Each line of the data below goes into the copy exactly; pictures do not.
::: DATA PROVIDED
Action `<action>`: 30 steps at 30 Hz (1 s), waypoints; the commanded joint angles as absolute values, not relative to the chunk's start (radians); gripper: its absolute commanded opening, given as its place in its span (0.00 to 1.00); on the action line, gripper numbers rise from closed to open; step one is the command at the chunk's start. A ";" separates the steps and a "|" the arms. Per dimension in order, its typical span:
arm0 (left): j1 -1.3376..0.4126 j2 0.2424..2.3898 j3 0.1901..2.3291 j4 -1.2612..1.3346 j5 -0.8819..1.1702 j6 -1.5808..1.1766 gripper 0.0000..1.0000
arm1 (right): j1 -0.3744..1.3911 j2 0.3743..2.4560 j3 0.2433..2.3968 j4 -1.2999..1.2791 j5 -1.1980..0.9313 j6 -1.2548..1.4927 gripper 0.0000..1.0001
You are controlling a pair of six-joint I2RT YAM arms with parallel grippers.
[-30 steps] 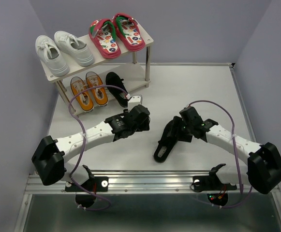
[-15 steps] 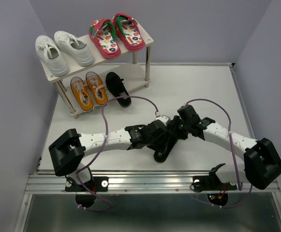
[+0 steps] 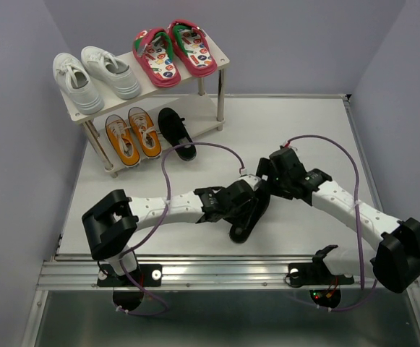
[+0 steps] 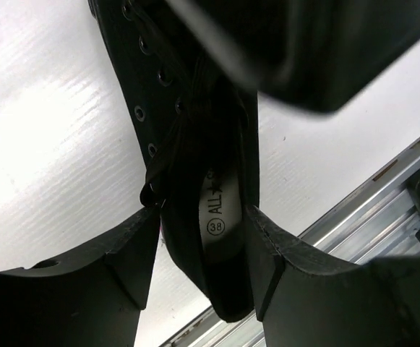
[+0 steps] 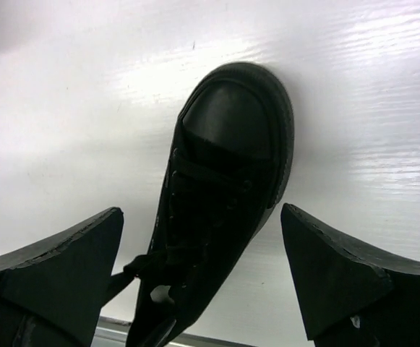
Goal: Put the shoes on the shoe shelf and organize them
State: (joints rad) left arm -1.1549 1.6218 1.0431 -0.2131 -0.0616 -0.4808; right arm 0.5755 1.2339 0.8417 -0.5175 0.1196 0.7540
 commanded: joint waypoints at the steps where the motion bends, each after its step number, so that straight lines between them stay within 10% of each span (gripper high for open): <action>1: -1.157 1.572 1.069 -0.221 -0.080 -0.454 0.60 | 0.578 1.186 0.930 -0.569 0.231 0.732 0.96; 28: -1.131 1.654 1.002 -0.140 -0.086 -0.466 0.51 | 0.578 1.124 0.951 -0.620 0.333 0.736 0.97; 30: -1.131 1.672 1.015 -0.143 -0.104 -0.466 0.37 | 0.578 1.121 0.957 -0.624 0.339 0.738 0.98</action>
State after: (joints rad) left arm -1.1305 1.6489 0.9882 -0.1581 -0.0792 -0.4786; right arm 0.5755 1.1500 0.9119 -0.6098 0.2916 0.7341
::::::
[RESULT OF THIS TASK]:
Action `<action>`: 30 steps at 30 Hz (1 s), waypoints; the commanded joint angles as absolute values, not relative to the chunk's start (radians); gripper: its absolute commanded opening, given as its place in its span (0.00 to 1.00); on the action line, gripper numbers rise from closed to open; step one is the command at the chunk's start. A ";" separates the steps and a "|" the arms. Per dimension in order, its typical span:
arm0 (left): j1 -1.3376..0.4126 j2 0.2424..2.3898 j3 0.1901..2.3291 j4 -1.2612..1.3346 j5 -0.8819..1.1702 j6 -1.5808..1.1766 gripper 0.0000..1.0000
arm1 (right): j1 -0.3744..1.3911 j2 0.3743..2.4560 j3 0.2433..2.3968 j4 -1.2999..1.2791 j5 -1.1980..0.9313 j6 -1.2548..1.4927 gripper 0.0000..1.0001
You are controlling a pair of six-joint I2RT YAM arms with parallel grippers.
[-30 steps] 
[-15 steps] 
[+0 steps] 
[+0 steps] 
[+0 steps] 
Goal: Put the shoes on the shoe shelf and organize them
State: (joints rad) left arm -1.1549 1.6218 1.0431 -0.2131 -0.0616 -0.4808; right arm 0.5755 1.2339 0.8417 -0.5175 0.1196 0.7540
 commanded: joint waypoints at the steps where the motion bends, each after its step number, so that straight lines between them stay within 10% of each span (gripper high for open): <action>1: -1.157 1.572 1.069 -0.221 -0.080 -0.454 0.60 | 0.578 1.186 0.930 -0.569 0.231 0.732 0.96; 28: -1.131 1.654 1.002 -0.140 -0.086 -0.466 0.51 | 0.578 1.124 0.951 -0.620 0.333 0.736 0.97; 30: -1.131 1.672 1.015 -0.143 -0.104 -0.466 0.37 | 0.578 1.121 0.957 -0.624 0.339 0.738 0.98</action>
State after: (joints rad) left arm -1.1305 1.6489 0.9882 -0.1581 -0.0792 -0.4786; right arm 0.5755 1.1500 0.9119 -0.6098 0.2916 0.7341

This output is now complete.